Nonno is Ben's grandfather who lives in Italy, and he is a guest blogger.
Check out his "Where's Nonno?" in our archive!
|Nonno visited Mrs. Yollis' class while back in the United States.|
Nonno is a great photographer and travel guide!
Here is his new post about the cows in Courmayeur, Italy!
In the summer, the farmers take the cows high up in the mountain pastures where the grass is fresh and tender. The Fontina from the summer grass is best.
The end of the summer season is marked with a traditional celebration dear to the locals called "la désarpa". After a long summer spent in the high mountain pastures, at the foot of the highest peaks in Europe, the cows come to graze at the bottom of the valley during the fall until the snow arrives.

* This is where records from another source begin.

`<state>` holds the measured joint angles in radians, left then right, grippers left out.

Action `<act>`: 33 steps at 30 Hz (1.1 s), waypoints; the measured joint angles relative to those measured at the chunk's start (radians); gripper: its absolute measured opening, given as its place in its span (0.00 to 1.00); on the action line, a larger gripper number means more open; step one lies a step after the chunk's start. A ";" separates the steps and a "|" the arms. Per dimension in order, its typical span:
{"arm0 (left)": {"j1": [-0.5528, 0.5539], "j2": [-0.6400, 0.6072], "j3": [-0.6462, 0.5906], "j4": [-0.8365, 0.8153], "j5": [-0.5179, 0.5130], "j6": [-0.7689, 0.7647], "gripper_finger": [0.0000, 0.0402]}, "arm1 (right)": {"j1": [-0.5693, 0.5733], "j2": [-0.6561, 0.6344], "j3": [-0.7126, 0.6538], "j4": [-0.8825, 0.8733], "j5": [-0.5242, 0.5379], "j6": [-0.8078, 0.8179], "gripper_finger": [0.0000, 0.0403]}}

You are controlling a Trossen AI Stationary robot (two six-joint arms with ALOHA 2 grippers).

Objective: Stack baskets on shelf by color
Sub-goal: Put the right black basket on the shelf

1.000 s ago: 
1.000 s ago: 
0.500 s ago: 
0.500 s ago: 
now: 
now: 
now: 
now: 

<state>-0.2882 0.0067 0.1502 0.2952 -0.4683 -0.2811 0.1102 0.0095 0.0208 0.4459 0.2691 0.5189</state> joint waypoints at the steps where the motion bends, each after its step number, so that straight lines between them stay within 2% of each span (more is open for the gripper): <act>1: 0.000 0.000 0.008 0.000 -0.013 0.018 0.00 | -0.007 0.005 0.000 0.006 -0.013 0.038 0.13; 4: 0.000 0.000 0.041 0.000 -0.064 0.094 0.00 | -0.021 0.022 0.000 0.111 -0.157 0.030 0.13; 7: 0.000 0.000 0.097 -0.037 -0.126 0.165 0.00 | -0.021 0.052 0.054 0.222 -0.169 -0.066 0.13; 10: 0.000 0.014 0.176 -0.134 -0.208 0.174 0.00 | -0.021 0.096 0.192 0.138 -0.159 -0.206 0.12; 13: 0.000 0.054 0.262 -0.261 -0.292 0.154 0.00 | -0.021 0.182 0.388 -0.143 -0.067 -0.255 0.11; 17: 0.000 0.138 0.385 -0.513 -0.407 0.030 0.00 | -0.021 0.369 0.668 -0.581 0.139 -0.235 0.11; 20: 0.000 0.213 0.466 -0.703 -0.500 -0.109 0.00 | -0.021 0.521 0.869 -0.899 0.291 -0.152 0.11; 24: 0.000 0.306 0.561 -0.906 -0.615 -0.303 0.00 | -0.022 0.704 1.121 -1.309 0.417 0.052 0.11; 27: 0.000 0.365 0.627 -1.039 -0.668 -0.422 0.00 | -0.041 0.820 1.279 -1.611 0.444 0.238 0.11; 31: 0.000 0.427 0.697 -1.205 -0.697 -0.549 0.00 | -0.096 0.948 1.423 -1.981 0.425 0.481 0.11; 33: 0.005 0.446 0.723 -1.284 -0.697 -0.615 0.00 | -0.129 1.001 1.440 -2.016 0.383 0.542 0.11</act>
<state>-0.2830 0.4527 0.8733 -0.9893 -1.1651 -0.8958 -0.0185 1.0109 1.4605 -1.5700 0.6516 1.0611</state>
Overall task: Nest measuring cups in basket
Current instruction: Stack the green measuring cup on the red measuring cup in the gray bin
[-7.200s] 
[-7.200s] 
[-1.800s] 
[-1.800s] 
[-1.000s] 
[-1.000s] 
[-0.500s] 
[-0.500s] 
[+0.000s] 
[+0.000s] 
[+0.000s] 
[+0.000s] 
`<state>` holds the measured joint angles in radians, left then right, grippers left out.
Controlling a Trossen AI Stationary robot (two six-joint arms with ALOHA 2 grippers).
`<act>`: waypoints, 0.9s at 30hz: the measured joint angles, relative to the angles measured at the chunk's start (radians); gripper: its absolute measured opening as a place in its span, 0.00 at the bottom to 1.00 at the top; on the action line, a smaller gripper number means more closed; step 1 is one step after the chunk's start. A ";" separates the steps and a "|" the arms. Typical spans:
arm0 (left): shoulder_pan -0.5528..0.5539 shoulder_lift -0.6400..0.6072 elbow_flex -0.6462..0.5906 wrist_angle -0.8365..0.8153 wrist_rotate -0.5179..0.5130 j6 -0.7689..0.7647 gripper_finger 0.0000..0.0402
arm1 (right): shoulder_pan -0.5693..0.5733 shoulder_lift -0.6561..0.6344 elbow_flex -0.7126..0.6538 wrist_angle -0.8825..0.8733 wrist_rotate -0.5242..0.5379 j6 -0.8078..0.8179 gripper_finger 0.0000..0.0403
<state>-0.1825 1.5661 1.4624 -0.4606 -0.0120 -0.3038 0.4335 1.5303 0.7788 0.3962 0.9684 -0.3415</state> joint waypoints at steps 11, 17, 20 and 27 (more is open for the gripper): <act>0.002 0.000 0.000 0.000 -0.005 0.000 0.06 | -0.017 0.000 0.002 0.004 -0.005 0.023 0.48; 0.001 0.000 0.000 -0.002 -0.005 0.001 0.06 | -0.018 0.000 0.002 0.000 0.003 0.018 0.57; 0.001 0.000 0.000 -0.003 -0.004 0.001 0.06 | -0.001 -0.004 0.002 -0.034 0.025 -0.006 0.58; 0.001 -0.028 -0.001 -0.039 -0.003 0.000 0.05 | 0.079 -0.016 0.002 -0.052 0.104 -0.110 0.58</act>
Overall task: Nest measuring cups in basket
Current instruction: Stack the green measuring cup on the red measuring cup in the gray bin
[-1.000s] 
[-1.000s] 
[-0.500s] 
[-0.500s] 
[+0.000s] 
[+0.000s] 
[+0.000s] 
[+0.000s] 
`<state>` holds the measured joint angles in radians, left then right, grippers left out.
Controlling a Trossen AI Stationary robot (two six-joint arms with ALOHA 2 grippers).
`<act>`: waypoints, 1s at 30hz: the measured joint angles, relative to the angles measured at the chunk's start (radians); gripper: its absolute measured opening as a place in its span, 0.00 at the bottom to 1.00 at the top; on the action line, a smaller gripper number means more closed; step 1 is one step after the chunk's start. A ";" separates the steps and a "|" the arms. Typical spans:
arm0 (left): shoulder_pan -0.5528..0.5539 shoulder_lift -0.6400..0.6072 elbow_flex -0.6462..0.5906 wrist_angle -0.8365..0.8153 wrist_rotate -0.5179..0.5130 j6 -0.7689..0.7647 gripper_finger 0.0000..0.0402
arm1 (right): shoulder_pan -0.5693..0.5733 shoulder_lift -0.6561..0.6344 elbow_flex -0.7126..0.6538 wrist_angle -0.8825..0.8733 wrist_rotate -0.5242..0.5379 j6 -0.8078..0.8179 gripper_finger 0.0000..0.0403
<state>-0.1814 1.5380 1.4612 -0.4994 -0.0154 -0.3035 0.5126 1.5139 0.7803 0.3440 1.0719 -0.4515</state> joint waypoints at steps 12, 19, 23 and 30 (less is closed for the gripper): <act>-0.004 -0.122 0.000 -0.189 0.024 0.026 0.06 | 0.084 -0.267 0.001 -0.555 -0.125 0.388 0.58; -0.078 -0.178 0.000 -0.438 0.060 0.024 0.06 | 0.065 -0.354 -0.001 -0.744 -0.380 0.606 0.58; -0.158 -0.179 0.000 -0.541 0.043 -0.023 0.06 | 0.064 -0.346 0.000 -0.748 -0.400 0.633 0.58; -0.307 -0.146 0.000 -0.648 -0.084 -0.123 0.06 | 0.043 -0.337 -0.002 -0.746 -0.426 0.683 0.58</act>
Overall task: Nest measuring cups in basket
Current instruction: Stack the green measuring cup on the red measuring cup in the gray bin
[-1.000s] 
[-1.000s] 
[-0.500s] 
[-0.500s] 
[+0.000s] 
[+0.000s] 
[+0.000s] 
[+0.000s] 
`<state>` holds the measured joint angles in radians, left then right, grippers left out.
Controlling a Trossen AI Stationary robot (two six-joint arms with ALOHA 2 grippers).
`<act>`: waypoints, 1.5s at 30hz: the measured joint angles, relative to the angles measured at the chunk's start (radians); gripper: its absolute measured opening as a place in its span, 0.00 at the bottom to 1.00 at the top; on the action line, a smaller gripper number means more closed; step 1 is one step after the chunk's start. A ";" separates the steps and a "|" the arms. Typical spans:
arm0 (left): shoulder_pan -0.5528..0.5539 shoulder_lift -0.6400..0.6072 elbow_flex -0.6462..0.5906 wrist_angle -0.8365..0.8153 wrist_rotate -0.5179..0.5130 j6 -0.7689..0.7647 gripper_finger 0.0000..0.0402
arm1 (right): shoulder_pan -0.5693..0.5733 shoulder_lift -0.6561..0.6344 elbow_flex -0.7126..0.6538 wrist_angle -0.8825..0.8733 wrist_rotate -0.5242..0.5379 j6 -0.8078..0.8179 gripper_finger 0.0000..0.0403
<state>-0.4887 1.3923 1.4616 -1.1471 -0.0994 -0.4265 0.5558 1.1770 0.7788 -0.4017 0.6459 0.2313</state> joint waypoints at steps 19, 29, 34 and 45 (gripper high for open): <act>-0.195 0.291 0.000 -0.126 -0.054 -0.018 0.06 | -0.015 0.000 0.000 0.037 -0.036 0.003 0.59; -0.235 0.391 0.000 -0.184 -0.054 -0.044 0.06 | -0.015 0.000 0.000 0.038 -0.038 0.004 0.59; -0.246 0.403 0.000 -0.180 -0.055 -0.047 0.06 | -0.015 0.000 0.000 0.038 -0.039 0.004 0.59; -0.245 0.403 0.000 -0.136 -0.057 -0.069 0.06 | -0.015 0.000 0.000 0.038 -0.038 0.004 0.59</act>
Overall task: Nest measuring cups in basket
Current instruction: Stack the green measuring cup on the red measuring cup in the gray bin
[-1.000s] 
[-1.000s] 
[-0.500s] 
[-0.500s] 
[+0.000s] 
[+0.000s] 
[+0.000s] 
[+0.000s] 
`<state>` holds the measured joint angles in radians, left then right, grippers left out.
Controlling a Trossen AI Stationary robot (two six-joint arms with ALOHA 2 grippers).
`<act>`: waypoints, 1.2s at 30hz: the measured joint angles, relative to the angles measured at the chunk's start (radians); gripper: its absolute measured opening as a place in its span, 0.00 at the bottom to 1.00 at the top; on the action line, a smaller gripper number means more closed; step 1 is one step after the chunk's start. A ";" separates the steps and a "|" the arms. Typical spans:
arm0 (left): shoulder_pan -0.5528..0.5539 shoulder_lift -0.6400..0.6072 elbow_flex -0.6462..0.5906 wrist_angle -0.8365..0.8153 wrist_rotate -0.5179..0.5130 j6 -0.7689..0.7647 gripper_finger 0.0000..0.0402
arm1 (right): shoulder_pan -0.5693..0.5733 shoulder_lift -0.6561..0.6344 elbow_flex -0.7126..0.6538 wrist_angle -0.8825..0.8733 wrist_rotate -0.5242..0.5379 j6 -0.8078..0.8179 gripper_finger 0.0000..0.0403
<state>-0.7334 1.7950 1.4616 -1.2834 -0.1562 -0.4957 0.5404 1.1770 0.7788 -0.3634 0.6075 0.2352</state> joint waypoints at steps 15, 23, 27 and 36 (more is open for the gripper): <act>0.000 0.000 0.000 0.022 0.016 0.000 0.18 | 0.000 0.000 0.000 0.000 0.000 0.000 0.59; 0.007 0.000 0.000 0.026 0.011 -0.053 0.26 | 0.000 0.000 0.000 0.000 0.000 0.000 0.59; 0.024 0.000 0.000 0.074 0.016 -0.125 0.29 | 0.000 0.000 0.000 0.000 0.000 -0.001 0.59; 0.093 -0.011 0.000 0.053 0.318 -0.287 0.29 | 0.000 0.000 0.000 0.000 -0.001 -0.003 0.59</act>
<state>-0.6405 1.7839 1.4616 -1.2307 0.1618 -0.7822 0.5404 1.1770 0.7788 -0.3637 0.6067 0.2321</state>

The cows walk through the villages, decorated with flowers and with all their lare bells ringing loudly. The children leave school to watch the parade through the village.
In the winter, the cows are inside the barns because of all the snow. While inside the cows eat hay. The cheese from the winter is good, but not as good as the summer cheese.
The battle of Queens, or as we call it the Battle of the Cows, is a folk event taking place in our Aosta Valley every year. Nearby countries of France and Switzerland have similar events.
The cows are paired off based on weight. Scraping the ground with their hoofs, pushing against or leaning onto the competitor's head, they mark their own territory; the encounter begins when one of the two challenges the other's space. The cows do not actually hurt each other.
The prizes for the winners are large bells hanging from a collar in richly worked leather, but the owner is happiest when the queen is in their barn.
The farmers that take care of the cows and make the Fontina also harvest chestnuts which they dry, store and eat with cream and honey.
|Cows and high pastures in the Alps|
A Presto - Nonno
Do you think you might like some Fontina or Chestnuts?
What do you think about the places our cows live?